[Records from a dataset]
* * * * * * * * *

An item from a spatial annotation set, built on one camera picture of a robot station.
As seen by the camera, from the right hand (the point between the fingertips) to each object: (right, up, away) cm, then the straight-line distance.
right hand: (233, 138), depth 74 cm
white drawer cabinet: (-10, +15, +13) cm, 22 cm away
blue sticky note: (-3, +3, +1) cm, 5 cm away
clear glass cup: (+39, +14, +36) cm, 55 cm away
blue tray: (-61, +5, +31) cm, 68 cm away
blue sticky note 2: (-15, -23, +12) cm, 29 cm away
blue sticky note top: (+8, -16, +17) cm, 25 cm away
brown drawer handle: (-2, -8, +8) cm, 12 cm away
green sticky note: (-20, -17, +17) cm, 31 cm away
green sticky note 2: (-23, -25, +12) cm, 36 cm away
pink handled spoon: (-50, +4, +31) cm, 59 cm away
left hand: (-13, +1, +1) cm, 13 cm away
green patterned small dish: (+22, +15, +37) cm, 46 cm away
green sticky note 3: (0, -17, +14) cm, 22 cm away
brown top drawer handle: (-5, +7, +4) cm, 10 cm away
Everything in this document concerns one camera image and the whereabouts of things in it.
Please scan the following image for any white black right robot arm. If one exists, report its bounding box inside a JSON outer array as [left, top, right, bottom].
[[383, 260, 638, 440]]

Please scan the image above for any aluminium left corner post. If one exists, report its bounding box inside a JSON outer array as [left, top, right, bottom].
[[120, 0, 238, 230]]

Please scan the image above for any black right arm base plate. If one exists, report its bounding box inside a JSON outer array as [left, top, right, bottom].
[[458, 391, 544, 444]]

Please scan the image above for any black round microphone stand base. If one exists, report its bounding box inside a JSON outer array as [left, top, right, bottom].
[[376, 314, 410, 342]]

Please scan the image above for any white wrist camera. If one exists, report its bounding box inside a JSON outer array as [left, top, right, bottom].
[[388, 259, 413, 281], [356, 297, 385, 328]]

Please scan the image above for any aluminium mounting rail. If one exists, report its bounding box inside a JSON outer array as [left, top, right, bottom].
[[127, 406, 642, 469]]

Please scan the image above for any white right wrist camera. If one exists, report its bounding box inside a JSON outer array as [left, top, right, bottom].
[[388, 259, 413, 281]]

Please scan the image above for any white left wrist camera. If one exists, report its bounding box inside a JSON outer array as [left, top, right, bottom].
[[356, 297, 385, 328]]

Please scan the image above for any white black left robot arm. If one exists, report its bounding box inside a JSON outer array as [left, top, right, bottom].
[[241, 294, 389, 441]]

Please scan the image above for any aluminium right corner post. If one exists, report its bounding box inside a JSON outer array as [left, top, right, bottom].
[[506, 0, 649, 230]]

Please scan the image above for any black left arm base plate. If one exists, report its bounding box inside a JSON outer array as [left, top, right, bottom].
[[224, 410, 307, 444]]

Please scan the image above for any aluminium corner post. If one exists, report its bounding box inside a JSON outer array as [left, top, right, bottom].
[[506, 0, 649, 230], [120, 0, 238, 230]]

* * * * * * * * *

What you return must match the data word for word.

An item from a spatial annotation set, built on one camera picture of a robot station.
As seen by the camera, from the right hand (the point between the fingertips) to each object: (right, up, away) cm, then the straight-line distance.
right hand: (233, 138), depth 74 cm
white drawer cabinet: (-10, +15, +13) cm, 22 cm away
blue sticky note: (-3, +3, +1) cm, 5 cm away
clear glass cup: (+39, +14, +36) cm, 55 cm away
blue tray: (-61, +5, +31) cm, 68 cm away
blue sticky note 2: (-15, -23, +12) cm, 29 cm away
blue sticky note top: (+8, -16, +17) cm, 25 cm away
brown drawer handle: (-2, -8, +8) cm, 12 cm away
green sticky note: (-20, -17, +17) cm, 31 cm away
green sticky note 2: (-23, -25, +12) cm, 36 cm away
pink handled spoon: (-50, +4, +31) cm, 59 cm away
left hand: (-13, +1, +1) cm, 13 cm away
green patterned small dish: (+22, +15, +37) cm, 46 cm away
green sticky note 3: (0, -17, +14) cm, 22 cm away
brown top drawer handle: (-5, +7, +4) cm, 10 cm away
Everything in this document concerns one camera image and the whereabouts of things in it.
Please scan the following image for any white black right robot arm. If one exists, report its bounding box inside a JSON outer array as [left, top, right, bottom].
[[383, 260, 638, 440]]

Please scan the image above for any aluminium left corner post. If one exists, report its bounding box inside a JSON outer array as [left, top, right, bottom].
[[120, 0, 238, 230]]

Please scan the image above for any black right arm base plate. If one exists, report its bounding box inside a JSON outer array as [left, top, right, bottom].
[[458, 391, 544, 444]]

Please scan the image above for any black round microphone stand base. If one exists, report its bounding box inside a JSON outer array as [left, top, right, bottom].
[[376, 314, 410, 342]]

Please scan the image above for any white wrist camera. If one exists, report its bounding box inside a JSON outer array as [left, top, right, bottom].
[[388, 259, 413, 281], [356, 297, 385, 328]]

Please scan the image above for any aluminium mounting rail. If one exists, report its bounding box inside a JSON outer array as [left, top, right, bottom].
[[127, 406, 642, 469]]

Please scan the image above for any white right wrist camera. If one exists, report its bounding box inside a JSON outer array as [left, top, right, bottom].
[[388, 259, 413, 281]]

Please scan the image above for any white left wrist camera. If one exists, report its bounding box inside a JSON outer array as [left, top, right, bottom].
[[356, 297, 385, 328]]

Please scan the image above for any white black left robot arm. If one exists, report its bounding box inside a JSON outer array as [left, top, right, bottom].
[[241, 294, 389, 441]]

Please scan the image above for any aluminium right corner post. If one exists, report its bounding box inside a JSON outer array as [left, top, right, bottom].
[[506, 0, 649, 230]]

Please scan the image above for any black left arm base plate. If one exists, report its bounding box inside a JSON outer array as [left, top, right, bottom].
[[224, 410, 307, 444]]

Please scan the image above for any aluminium corner post. If one exists, report its bounding box inside a JSON outer array as [left, top, right, bottom].
[[506, 0, 649, 230], [120, 0, 238, 230]]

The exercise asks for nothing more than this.